PUYALLUP -- It can be one of the most dangerous times in a young student's day; getting on or getting off their school bus.
Especially when drivers refuse to stop even though lights are flashing, the stop sign is out and the arm is extended.
"I've seen it happen all the time especially in a school zone where people don't care if children are present or not. They're more interested in getting to where they're going,” parent Robert Galardo said.
It's chilling video like this of drivers pulling around a stopped bus that has parents worried.
The danger to kids cannot be overstated.
"I'm a nurse and I see what happens children are hit even at low speeds, like 30 miles per hour and I don't think people realize how devastating it can be,” parent Ann-Marie Taroc said.

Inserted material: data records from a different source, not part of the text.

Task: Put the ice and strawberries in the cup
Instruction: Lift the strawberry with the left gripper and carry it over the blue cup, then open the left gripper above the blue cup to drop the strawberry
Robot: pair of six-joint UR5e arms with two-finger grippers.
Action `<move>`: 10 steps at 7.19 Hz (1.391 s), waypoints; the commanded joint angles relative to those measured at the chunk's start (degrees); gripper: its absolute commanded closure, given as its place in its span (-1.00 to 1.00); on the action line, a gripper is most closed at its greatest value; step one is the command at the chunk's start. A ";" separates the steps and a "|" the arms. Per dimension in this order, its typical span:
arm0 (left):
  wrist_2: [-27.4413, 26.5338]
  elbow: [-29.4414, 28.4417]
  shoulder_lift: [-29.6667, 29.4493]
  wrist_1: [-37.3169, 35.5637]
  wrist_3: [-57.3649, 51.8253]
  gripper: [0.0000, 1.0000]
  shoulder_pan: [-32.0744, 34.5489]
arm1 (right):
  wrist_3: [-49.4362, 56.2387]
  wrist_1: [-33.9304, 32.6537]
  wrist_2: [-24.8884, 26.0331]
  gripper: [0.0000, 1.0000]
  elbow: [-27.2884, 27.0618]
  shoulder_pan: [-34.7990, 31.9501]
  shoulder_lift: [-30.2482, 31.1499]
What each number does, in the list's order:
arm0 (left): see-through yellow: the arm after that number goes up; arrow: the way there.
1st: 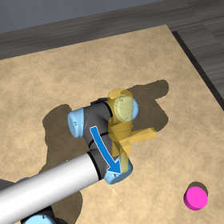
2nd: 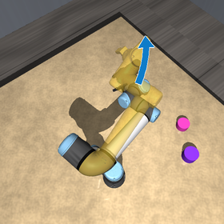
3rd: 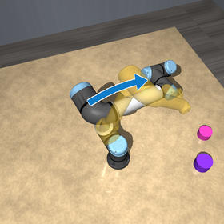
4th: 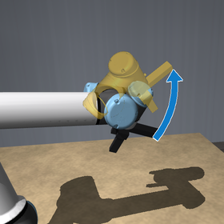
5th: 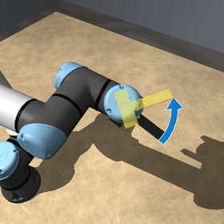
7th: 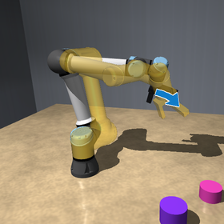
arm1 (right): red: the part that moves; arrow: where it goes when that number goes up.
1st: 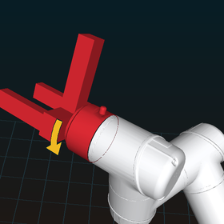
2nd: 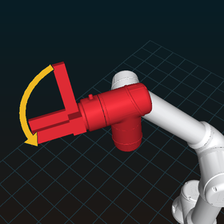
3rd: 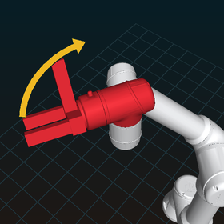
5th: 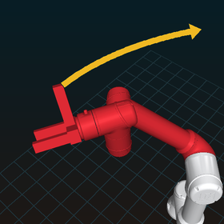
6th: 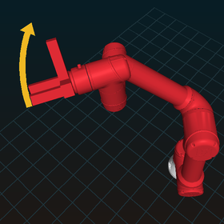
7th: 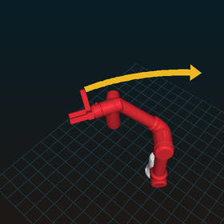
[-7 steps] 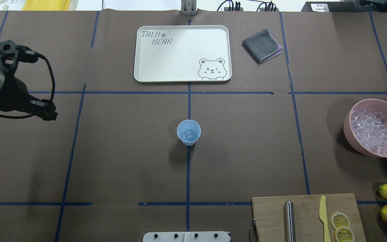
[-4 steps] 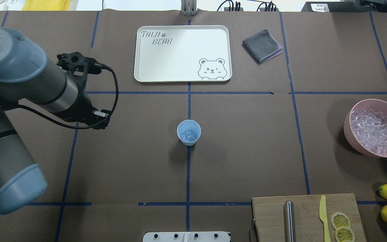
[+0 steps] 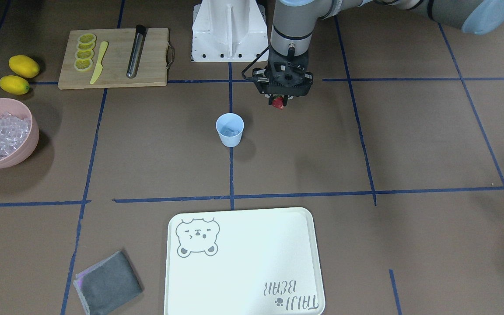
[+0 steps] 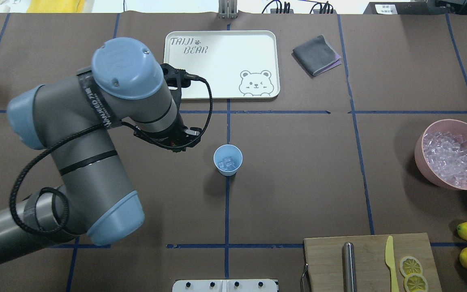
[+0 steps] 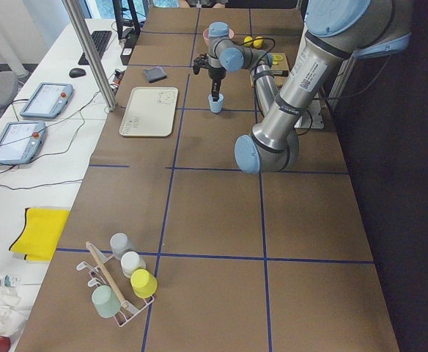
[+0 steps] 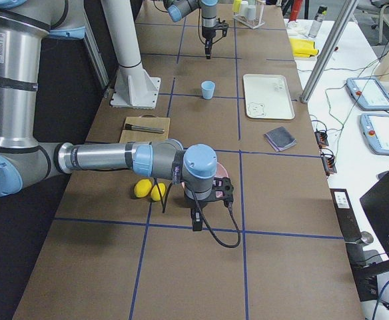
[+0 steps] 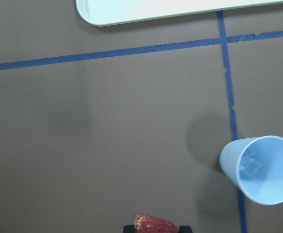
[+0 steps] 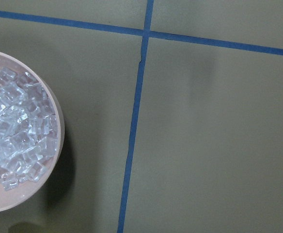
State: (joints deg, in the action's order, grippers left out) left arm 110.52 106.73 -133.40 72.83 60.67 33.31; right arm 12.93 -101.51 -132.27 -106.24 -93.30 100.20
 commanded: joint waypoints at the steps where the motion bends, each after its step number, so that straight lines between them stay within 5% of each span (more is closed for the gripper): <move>1: -2.49 -7.64 -6.33 1.51 3.21 0.90 -2.19 | -0.01 0.00 0.00 -0.99 -0.02 -0.04 -0.01; 6: -2.68 -16.98 -9.43 9.16 4.63 0.81 -4.66 | -0.01 0.00 0.00 -0.99 0.06 0.04 -0.01; 7: -2.59 -17.25 -9.43 9.26 4.55 0.27 -4.75 | -0.01 0.00 0.00 -0.99 -0.02 -0.04 -0.01; 8: -2.51 -17.17 -9.43 9.34 4.46 -0.48 -4.75 | -0.01 0.00 0.00 -0.99 -0.02 -0.04 -0.09; 9: -2.42 -17.08 -9.43 9.61 4.55 -0.98 -4.75 | -0.01 0.00 0.00 -0.99 -0.02 -0.04 -0.18; 10: -2.24 -17.08 -9.34 10.48 4.63 -0.99 -4.75 | -0.01 0.00 0.00 -0.99 -0.02 -0.04 -0.18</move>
State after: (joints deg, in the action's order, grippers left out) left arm 108.11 89.66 -142.80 82.55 65.22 28.57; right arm 12.92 -101.51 -132.28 -106.25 -93.34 100.06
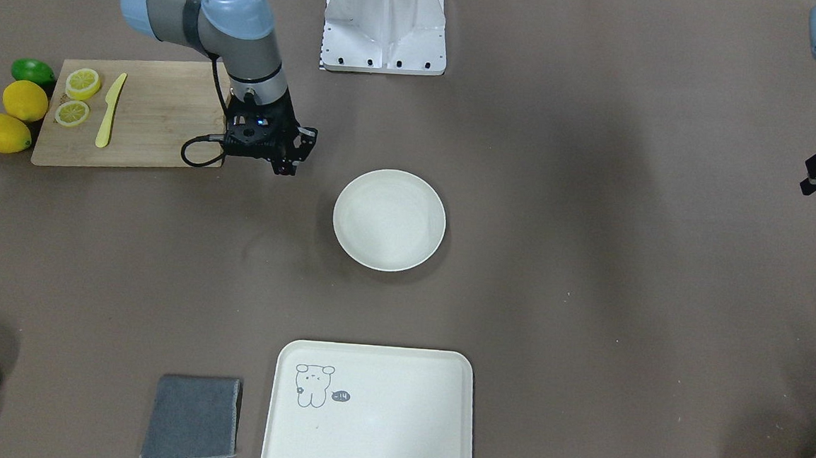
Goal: Place red cherry on plate
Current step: 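Carry the cherries with the right gripper and release them onto the white plate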
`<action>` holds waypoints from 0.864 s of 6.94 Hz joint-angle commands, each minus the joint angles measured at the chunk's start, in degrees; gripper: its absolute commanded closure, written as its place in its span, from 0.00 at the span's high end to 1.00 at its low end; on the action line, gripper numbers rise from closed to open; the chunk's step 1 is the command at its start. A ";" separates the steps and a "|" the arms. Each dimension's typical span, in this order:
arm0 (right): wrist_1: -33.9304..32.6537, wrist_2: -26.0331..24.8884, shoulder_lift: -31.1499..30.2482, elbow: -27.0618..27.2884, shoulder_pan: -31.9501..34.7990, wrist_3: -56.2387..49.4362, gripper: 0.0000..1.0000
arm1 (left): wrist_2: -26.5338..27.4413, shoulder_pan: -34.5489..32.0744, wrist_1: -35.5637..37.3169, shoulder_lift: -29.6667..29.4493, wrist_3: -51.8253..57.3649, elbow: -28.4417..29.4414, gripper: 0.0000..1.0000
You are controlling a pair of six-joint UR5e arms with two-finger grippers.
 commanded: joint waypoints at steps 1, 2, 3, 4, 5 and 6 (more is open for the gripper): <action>-0.07 0.08 11.94 -10.90 1.54 2.29 0.00 | 0.00 0.15 0.00 -0.09 0.00 0.11 0.98; 0.01 0.08 16.34 -15.12 1.81 4.05 0.00 | 0.00 0.33 0.00 -0.09 -0.09 -0.07 0.98; 0.10 0.08 19.08 -18.13 2.07 4.24 0.00 | 0.09 0.24 0.00 0.00 -0.09 -0.15 0.98; 0.10 -0.01 21.55 -21.20 2.07 5.72 0.00 | 0.09 0.24 0.00 0.00 -0.09 0.11 0.98; 0.28 0.08 23.05 -23.23 1.99 5.73 0.00 | 0.17 0.24 0.00 0.00 0.00 0.20 0.98; 0.28 -0.01 23.07 -23.78 1.99 5.73 0.47 | 0.09 0.24 0.00 0.00 0.00 0.46 0.98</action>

Now for the first time in Washington comes, what the developers call, a fool-proof, turnkey system to catch, identify and ticket drivers who don't stop for school buses.
Pierce County’s Bethel School District is the first in the state to deploy the new system.
It's been up and running there for two weeks.
"There is a significant school bus stop arm here in the Bethel School District. We captured nearly one violation per bus per day,” American Traffic Solutions spokesman Charlie Territo said.
The system is a product of American Traffic Solutions or ATS.
There is a camera mounted on the bus to record the alleged law breaking driver and a law officer will view the video and determine is a citation is warranted.
"The intent is and only is to ensure the safety of our kids getting off of buses and on to buses so we can get them to school safely and back home safely,” Bethel Schools Superintendent Tom Seigel said.
500 cameras currently in use around the country have already captured 25,000 violations.
Districts where the system is deployed have seen a 50 percent reduction in violations, not just on the routes where the cameras are in use, but across all routes.
Parents we spoke with think it's a great idea.
"I think it would be wise. There are cameras everywhere else why not put them on the bus to catch the people who are doing this,” parent Jenny Russo said.
The company says where the cameras have been deployed they have proved to be real deterrents and the more cameras that are deployed the greater the deterrent and the safer our children will be.